Подавив бунт на борту, 'так что сыпалось золото с кружев, с розоватых брабантских манжет', мы приступили к строительству дальнейших планов. Нам нужны были носильщики, потому что тащить четыре тяжеленных кофра мы были не в состоянии – своей выкладки хватало. И тут снова помог Трюмо. По его словам, тут недалеко есть деревня, и ее староста помешан на пистолетах и револьверах. После этих слов, Тарасюк стал смотреть на Легионера, как на личного врага, и вот почему… По дороге к точке рандеву с этнографами, Тарасюка и Таракана попыталась задержать какая-то местная полиция. Целью негодяев был 'Стечкин' Таракана, но так как к разведке подтянулся Арканя, полицаи были поражены и побеждены непосредственно в стенах участка. А в возмещение морального ущерба три мушкетера (в транскрипции Акима это звучало следующим образом – Атос, Портос и Тарасюк), раздраконили у начальника местных альгвазилов любимый сундук с ручным оружием, которым Арканя и Таракан обвешались сами и щедро поделились с друзьями. Только Тарасюк ничем не обвешался и ни с кем не поделился, хотя рюкзак его ощутимо потяжелел.
– Все ясно, – сказал Барон. – Выкладывайте все нештатные пистолеты, будем производить обмен.

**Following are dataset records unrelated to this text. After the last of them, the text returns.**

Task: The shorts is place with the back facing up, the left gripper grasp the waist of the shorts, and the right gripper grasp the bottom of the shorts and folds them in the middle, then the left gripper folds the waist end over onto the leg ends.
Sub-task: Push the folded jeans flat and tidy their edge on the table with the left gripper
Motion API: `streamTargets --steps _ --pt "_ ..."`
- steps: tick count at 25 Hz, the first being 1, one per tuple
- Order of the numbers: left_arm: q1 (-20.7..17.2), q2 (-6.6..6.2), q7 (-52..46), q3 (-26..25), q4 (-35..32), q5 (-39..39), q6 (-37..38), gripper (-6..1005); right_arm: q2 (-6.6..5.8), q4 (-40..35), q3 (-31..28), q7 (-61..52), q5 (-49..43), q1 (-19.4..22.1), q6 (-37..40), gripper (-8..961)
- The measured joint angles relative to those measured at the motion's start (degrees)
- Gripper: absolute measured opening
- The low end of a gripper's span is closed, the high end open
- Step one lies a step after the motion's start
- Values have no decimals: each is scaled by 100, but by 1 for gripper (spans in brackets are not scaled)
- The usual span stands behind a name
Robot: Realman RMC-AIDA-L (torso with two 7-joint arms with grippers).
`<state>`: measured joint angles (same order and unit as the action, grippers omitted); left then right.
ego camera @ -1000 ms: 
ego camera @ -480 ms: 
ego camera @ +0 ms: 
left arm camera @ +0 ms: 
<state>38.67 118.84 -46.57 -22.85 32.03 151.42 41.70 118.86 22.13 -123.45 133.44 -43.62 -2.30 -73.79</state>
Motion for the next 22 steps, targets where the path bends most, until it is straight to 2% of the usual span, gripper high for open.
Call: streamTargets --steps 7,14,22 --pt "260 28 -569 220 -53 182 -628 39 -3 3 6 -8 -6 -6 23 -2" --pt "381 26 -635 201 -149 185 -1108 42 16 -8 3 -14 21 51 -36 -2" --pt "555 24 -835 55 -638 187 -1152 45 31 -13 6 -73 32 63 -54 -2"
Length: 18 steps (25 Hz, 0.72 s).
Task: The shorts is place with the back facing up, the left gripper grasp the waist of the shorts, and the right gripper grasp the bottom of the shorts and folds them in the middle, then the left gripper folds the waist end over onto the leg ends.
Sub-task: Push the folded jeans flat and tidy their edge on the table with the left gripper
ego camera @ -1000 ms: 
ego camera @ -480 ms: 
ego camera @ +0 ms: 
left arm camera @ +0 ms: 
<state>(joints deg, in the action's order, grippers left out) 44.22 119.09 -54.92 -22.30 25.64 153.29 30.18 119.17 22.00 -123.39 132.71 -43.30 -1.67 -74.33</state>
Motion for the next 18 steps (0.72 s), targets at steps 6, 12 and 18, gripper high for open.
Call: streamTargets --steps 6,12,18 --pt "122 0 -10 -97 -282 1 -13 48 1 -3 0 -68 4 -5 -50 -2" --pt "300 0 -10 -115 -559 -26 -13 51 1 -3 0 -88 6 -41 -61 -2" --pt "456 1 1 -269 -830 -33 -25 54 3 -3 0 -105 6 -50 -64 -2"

При этих словах, лицо старшины Тарасюка приняло абсолютно невинное выражение. Такое лицо могло быть у юной гимназистки, которую попросили описать восьмую позицию Камасутры. Судя по округлившимся глазам и приоткрытому рту, наш милейший старшина никогда в жизни ни то, что не видел ни одного неуставного ствола, но и слова такого – пистолет – не знал.
Но Барон посмотрел на Тарасюка одним из своих 'ласковых' взглядов, после которого у наблюдаемого было только два варианта… Либо немедленно выполнить приказ, либо застрелиться на месте. Тяжело вздыхая, Тарасюк вытащил из рюкзака штурмовой Люгер с 'улиткой' и Browning High Power в деревянной кобуре.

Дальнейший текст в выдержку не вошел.